From Ali & Nino, a novel by Kurban Said (first publ Vienna 1937,).
My reading group is reading this at the moment and a couple of pages jumped out, for what they say about performance poetry. With apologies for the sexism in the excerpt, and tongue in cheek, do they have any hints for how we might run competitions now?

In the novel - a conversation about 100 years ago between Ali and Mustafa, a resident of town called Shusha in the Caucasus with a mixed Muslim Armenian population

“Were all these poets from Karabagh too?” I interrupted.
“No, noble sir, but our poets are better, even if they refuse to imprison their words in dead letters. They are too proud to write down their poems – they just recited them.”
“Who are these poets? The Ashouks?”

“Yes, the Ashouks,” the man said weightily. “They live in the villages around Shusha, and tomorrow they hold a competition. Will you go and marvel at them?”

Native poets live in almost every village of Karabagh. They compose poems throughout the winter, and in spring they come out into the world to recite their songs in huts and palaces. But there are three villages which are populated by poets only, and to show the high esteem in which the Orient holds poetry, these villages are freed from all taxes and tributes. One of these villages is Tash-Kenda.
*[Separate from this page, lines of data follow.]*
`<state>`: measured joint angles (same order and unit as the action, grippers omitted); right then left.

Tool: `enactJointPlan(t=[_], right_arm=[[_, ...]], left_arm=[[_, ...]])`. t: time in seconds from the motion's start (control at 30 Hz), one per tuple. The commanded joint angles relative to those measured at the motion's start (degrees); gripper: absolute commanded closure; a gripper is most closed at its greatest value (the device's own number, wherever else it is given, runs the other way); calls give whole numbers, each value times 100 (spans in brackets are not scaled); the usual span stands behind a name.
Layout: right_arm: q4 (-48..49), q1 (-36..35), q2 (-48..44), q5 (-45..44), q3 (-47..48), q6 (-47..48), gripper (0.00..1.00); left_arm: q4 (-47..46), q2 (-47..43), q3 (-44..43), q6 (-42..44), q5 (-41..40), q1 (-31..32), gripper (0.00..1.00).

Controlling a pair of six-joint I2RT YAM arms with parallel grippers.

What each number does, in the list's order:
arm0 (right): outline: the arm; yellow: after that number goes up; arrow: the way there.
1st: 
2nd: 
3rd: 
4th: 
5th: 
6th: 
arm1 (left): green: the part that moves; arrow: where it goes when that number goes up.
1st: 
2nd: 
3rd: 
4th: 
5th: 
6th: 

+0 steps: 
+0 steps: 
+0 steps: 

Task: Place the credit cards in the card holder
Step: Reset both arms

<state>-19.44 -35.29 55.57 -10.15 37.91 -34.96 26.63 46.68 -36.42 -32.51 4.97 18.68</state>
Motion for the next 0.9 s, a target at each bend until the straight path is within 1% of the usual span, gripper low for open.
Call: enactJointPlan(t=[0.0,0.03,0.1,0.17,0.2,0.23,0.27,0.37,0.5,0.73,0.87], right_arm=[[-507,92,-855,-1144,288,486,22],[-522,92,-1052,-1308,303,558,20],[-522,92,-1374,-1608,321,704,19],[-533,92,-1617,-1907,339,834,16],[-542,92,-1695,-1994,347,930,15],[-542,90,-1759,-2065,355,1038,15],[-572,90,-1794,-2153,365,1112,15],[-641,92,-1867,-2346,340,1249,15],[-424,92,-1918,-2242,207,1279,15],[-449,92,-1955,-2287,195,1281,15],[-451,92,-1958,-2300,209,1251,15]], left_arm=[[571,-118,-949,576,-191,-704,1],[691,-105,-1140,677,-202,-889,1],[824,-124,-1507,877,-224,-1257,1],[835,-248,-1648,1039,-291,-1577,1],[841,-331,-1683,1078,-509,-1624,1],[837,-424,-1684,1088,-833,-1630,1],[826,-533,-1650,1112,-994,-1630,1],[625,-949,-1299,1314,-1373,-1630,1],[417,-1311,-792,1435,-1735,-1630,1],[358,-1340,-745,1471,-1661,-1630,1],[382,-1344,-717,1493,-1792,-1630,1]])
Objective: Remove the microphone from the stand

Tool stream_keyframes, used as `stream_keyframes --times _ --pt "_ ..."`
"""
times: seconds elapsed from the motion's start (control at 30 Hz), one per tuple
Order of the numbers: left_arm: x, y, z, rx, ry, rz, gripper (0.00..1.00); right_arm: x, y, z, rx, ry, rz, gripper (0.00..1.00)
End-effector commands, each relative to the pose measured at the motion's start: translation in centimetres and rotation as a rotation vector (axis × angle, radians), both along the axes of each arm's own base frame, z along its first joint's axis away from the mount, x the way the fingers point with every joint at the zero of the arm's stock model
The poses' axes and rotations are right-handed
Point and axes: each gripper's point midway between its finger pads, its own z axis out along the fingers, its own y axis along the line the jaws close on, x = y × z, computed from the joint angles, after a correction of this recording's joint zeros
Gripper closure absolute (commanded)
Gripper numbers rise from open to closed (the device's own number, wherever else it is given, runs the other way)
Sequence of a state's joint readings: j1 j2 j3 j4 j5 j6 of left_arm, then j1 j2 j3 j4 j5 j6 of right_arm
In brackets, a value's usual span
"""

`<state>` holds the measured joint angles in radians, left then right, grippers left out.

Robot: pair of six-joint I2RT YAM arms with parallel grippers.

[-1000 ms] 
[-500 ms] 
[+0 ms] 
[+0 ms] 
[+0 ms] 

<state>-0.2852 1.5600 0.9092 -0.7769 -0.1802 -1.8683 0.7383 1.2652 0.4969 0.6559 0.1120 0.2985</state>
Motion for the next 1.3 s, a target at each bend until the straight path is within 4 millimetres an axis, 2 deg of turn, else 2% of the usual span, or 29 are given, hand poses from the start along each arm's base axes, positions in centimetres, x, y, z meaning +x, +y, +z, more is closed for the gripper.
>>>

It needed but one glance to show that the men of this village were no ordinary farmers. The men wore their hair long, their robes were of silk, and they looked at each other suspiciously. Their women walked behind them, looking depressed, carrying their musical instruments. The village was full of rich Armenians and Mohameddans, who had come from all over the country to admire the Ashouks. An eager crowd had gathered in the little main square. In the centre stood two valiant lords of song, who were here to fight a hard duel. They looked at each other with scorn. Their long hair fluttered in the breeze. One of them cried: “Your clothes stink of dung, your face is that of a pig, your talent is as thin as the hair on a virgin's stomach, and for a little money you would compose a poem on your own shame.”

The other answered, barking grimly: “You wear the robe of a pimp, you have the voice of a eunuch. You cannot sell your talent, because you never had any. You live off the crumbs that fall from the festive table of my genius.”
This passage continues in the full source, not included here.